◆ **AIM OF THE TASK**:
Below are some records. Pull every line that contains the word "flowers".

◆ **PROVIDED RECORDS**:
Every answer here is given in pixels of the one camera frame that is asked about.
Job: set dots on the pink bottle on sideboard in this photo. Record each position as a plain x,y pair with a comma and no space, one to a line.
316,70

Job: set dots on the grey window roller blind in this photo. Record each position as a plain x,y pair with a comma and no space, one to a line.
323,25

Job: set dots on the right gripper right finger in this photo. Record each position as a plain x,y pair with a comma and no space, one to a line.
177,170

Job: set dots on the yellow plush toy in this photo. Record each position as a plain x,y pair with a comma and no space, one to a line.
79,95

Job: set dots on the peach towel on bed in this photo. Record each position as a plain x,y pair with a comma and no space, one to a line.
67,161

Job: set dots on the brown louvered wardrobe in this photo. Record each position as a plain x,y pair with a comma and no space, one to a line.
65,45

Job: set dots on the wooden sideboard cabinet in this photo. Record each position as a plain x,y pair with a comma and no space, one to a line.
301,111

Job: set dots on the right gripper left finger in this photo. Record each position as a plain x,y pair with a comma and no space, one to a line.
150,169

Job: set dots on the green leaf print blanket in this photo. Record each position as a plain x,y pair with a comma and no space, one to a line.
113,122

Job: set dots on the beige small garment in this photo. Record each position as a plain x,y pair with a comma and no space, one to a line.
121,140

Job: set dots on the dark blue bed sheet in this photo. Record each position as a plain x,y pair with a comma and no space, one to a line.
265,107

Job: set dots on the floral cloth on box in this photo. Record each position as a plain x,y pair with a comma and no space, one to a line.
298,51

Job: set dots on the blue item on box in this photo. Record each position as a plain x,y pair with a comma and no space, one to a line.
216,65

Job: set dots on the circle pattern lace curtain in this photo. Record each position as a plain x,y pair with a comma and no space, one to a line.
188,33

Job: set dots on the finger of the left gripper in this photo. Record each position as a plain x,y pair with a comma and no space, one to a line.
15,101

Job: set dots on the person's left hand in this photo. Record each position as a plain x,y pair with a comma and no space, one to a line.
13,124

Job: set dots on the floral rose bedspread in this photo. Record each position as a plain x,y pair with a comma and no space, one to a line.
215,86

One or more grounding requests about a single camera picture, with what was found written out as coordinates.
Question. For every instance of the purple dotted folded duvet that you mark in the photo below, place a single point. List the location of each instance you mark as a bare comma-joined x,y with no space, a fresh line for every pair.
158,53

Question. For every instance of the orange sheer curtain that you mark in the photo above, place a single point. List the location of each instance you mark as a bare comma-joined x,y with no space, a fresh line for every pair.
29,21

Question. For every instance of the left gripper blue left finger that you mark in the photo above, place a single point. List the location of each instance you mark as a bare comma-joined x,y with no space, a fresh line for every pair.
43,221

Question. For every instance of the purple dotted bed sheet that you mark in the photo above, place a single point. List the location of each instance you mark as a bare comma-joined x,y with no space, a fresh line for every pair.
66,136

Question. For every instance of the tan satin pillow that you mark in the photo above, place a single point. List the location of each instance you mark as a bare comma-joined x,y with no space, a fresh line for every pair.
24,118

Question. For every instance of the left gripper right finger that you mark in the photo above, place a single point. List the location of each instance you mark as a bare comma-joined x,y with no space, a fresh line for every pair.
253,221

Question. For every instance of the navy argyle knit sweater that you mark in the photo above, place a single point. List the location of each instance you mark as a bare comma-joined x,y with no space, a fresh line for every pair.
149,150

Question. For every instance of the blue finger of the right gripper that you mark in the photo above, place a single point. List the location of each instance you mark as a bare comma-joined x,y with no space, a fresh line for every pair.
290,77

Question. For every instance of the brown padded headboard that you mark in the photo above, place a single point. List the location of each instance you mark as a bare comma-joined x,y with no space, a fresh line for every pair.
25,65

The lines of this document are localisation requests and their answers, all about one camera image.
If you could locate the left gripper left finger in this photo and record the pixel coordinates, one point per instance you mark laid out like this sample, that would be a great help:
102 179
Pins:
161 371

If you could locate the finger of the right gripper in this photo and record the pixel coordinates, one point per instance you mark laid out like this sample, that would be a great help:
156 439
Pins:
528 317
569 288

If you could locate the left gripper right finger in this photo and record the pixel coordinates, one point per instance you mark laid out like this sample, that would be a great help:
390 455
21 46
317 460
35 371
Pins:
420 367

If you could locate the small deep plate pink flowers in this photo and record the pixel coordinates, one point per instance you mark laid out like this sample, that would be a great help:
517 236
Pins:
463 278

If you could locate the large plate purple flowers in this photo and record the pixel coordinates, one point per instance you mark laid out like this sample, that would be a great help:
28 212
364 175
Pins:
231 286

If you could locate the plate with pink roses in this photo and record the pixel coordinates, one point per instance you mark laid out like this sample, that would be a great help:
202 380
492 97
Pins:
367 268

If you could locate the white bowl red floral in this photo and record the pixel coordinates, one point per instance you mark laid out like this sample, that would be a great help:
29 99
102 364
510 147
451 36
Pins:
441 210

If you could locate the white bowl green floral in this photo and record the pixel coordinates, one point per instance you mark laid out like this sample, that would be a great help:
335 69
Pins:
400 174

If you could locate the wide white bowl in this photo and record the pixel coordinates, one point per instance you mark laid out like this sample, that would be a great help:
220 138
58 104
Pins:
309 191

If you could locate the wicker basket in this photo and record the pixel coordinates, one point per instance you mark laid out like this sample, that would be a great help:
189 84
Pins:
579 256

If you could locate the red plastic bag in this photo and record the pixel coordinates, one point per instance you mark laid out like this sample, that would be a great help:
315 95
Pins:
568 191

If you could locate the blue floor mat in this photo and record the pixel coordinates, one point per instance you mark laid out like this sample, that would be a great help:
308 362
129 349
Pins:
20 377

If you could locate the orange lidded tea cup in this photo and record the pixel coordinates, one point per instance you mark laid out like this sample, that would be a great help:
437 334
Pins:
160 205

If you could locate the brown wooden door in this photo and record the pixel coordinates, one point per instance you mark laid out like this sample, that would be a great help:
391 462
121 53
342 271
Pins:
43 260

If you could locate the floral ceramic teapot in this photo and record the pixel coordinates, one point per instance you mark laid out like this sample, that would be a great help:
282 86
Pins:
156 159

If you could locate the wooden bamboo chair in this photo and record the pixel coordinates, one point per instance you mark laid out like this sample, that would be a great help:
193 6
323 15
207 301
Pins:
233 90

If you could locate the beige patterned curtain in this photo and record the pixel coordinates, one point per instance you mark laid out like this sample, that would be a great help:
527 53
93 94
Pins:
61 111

◆ **YOUR RESPONSE**:
If you could locate the small deep plate pink flowers in this photo and record the pixel coordinates, one point per instance you mark laid out like this sample, that would be a great help:
If you could locate the large plate purple flowers in this photo and record the pixel coordinates, one point per instance you mark laid out like this sample, that would be a great help:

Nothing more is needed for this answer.